Attempting to attain a high level of professional success by using the same short-sighted methods that, to date, have delivered only marginal – or no – results is simply an exercise in futility. The very successful people know this rule: Unless commitment is made, there are only promises and hopes... but no plans.
For individuals, if a plan is worth the time and effort required to create it, the final result must be actionable. It must take into consideration who you are, where you are, what you want.
Peter Drucker, the famed management author, guru and esteemed teacher said it best: "Lifting a person's vision to higher sights, is the raising of a person's performance to a higher standard.."
Over my 30-plus years in the business world I’ve found that virtually every successful individual I encountered – from corporate executives to government officials to people in small businesses - had a personal life action plan of some sort.
Far too many people are not as successful as they think they should be, or as wealthy as they’d hoped they would be as an ambitious youth looking forward. Not coincidently, very few of them have a personal life action plan – not a coincidence in my opinion. Most people simply get up each day, do whatever it is that they get paid to do, and then do whatever strikes them in the moment for their personal time.

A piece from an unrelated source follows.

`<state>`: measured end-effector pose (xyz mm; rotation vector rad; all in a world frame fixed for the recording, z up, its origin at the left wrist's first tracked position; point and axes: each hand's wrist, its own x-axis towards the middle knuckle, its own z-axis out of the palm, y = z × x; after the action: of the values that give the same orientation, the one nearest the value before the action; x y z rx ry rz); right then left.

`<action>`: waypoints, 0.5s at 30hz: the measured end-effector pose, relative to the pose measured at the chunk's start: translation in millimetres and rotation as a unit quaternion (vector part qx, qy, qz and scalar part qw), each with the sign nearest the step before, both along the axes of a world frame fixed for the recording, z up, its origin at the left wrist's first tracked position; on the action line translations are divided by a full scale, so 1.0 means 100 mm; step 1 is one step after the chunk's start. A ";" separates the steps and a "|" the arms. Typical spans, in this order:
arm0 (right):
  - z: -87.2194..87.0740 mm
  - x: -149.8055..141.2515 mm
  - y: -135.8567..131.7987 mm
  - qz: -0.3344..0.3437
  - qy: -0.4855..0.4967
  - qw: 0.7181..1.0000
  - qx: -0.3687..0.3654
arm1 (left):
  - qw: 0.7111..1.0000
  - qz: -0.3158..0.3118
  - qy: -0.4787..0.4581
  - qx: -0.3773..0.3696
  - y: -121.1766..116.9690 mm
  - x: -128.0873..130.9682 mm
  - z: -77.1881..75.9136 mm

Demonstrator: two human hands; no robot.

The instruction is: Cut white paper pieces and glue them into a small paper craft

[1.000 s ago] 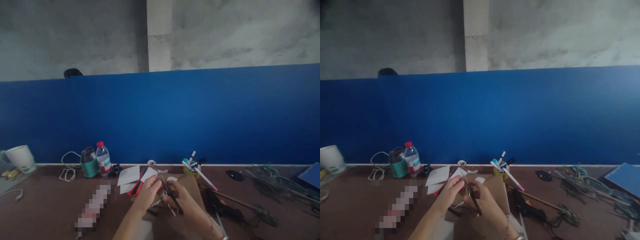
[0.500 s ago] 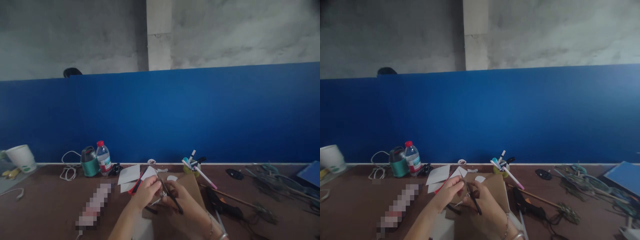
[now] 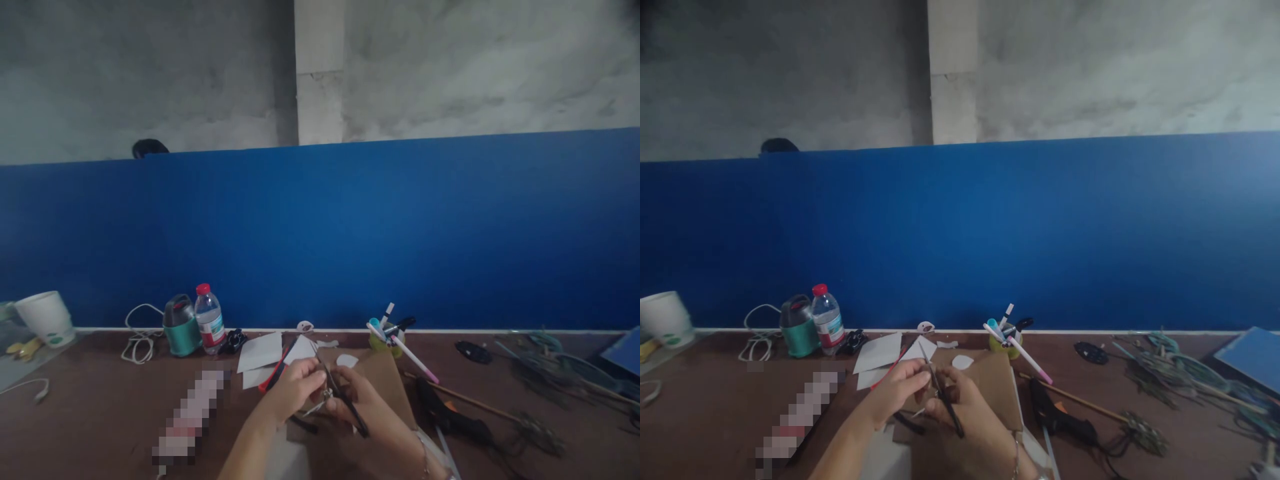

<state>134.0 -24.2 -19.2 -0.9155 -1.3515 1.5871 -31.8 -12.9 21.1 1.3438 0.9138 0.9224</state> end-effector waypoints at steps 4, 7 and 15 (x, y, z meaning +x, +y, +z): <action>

In short, they let life happen to them as opposed to proactively managing the activities and, often in doing so, the outcomes.

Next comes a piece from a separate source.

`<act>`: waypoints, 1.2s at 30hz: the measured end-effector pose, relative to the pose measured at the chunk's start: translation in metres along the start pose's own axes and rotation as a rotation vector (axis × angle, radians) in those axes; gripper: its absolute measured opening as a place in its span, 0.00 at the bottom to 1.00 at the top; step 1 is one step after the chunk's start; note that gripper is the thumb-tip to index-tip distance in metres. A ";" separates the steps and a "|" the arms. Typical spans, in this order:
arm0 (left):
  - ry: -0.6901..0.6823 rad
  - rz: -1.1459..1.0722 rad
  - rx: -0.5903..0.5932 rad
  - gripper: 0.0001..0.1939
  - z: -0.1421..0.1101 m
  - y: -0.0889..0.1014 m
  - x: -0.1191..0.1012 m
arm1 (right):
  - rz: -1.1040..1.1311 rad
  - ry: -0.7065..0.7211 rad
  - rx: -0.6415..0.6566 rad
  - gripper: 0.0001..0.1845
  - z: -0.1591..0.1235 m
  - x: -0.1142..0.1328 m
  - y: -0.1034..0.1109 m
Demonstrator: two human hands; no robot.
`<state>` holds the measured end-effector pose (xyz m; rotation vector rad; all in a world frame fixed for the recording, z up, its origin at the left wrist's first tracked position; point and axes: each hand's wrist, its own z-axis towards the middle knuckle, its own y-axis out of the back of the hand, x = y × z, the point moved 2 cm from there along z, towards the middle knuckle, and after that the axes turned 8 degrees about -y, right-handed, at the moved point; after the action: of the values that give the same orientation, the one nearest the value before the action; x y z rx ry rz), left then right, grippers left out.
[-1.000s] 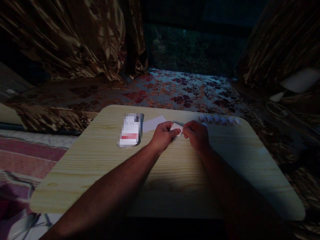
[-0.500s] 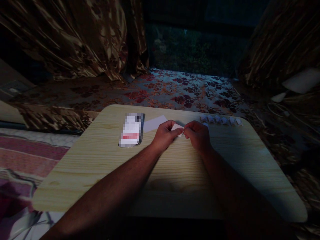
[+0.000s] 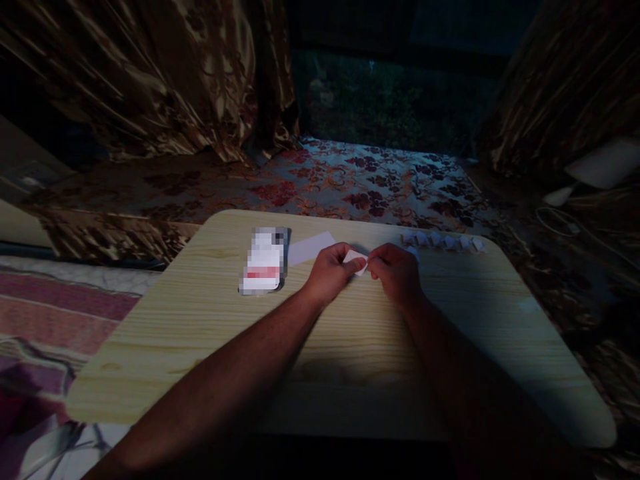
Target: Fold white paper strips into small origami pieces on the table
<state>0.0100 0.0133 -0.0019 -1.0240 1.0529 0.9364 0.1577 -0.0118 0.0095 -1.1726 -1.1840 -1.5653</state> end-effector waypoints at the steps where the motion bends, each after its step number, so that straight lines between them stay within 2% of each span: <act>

Others, usually the very successful, take the proactive approach. I suggest using these people as role models – they’ve shown that people from all walks of life can have a life they are fully satisfied.

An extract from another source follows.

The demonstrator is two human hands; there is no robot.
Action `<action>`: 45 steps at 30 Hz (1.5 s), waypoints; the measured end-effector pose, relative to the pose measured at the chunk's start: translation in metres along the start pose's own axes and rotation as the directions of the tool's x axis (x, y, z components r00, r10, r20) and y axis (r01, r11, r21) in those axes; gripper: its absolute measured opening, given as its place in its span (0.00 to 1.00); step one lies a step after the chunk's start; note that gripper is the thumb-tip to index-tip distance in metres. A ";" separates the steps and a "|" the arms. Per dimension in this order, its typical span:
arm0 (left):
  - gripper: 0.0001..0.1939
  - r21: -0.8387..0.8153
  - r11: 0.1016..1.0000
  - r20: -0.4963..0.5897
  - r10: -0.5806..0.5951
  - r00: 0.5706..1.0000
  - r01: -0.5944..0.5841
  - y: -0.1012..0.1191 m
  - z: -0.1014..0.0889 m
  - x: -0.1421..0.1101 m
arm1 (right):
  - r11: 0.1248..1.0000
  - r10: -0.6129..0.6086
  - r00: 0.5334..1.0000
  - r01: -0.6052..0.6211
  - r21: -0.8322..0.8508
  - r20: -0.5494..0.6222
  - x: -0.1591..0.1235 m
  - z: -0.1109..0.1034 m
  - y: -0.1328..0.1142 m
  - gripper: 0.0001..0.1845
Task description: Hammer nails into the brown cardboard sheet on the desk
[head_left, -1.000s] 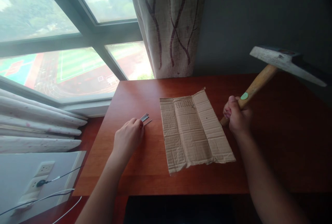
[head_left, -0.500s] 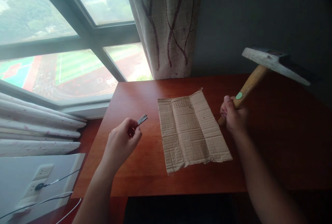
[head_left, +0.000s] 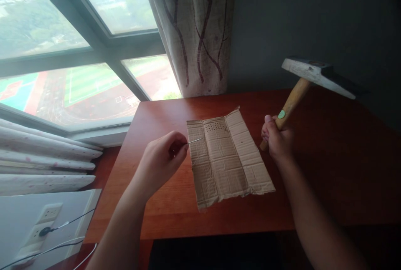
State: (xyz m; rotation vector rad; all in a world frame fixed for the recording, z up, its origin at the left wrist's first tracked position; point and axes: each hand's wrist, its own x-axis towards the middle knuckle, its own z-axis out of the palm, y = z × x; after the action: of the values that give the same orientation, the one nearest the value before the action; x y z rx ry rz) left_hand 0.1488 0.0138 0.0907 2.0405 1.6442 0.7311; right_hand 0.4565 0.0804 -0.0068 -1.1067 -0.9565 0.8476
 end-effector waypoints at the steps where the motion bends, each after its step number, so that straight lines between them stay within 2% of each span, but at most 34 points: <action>1: 0.05 0.003 1.000 0.021 0.014 1.000 -0.014 0.003 0.001 0.003 | 1.000 0.005 1.000 -0.005 0.000 0.000 0.000 0.000 -0.001 0.30; 5: 0.03 -0.004 0.999 0.050 0.048 0.998 -0.048 0.012 0.006 0.014 | 1.000 0.017 1.000 -0.017 -0.005 -0.001 -0.002 0.002 -0.005 0.30; 15: 0.02 -0.058 0.993 0.018 0.100 0.995 -0.099 0.025 0.013 0.030 | 0.999 0.036 0.999 -0.036 0.036 -0.006 -0.001 0.005 -0.008 0.31; 20: 0.01 -0.192 0.975 -0.006 0.109 0.994 -0.109 0.023 0.021 0.036 | 0.998 0.045 0.999 -0.044 0.035 -0.012 -0.002 0.004 -0.008 0.30; 26: 0.04 -0.372 0.925 -0.027 0.073 0.997 -0.078 0.026 0.043 0.056 | 0.998 0.053 0.998 -0.053 0.030 -0.013 -0.002 0.006 -0.010 0.30; 33: 0.04 -0.243 0.947 -0.117 0.187 0.975 -0.210 0.031 0.062 0.077 | 0.999 0.047 0.999 -0.046 0.011 -0.003 -0.001 0.006 -0.013 0.31; 45: 0.04 -0.192 0.955 -0.136 0.201 0.970 -0.225 0.024 0.071 0.079 | 0.999 0.041 0.999 -0.041 -0.025 -0.008 -0.001 0.005 -0.011 0.30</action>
State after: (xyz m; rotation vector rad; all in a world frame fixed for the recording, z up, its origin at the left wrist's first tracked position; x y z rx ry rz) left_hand 0.2247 0.0857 0.0618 2.0774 1.3528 1.0664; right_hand 0.4522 0.0790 0.0049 -1.1535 -0.9427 0.8660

Even if it feels like your life and career are going well, it’s difficult to assess how much better it might be if you have never taken the time to determine what a “perfect life and career” would look like in a well considered and actionable personal plan.
Here are a few tips which will go a long way to putting you into the Winner’s Box:
- When establishing career goals and objectives, do them in a long-term context.
- Create goals for yourself that will push you to work hard, while still being attainable.
- Give yourself specific time deadlines which are just as demanding to achieve those goals.
- A good rule of thumb – each of your goals and target dates should have about an 80% chance of success if you push yourself.
- Be your own boss…and a strict one at that. I’ve found that the really satisfied people take the approach of, “I am my own business plan”.
Take this task seriously. Creating a personal action plan requires work, the same as when you create a plan for the company or organization where you are employed. The first time out, developing this tool can be challenging to anyone who’s never sat down and actually outlined, in detail, what they want from life. Without a clear vision of what you’d like and how you’d prefer to live, the first steps can be as hard or as easy as you make it. So creating a personal action plan requires a level of commitment to take it from concept to completion. The more detailed your life plan, the more readily you can identify areas of weakness and find actionable ways to overcome them. And, like doing a long term company plan, use timelines to allow you to track progress and make adjustments.
Keep tabs: Your plan should be updated on an annual basis to keep it evolving and, like insurance; you should review your life plan after any major life event. Getting married or divorced, starting a family, moving, being promoted, or experiencing significant illness - such events can render your life plan out of date.
Since a life plan is one of the most important tools to achieve your goals, make sure it remains current. Don’t treat it as a static document, as it’s much too critical to be relegated to the bottom drawer. Rather, it’s a fluid, continuous work in progress - as are you.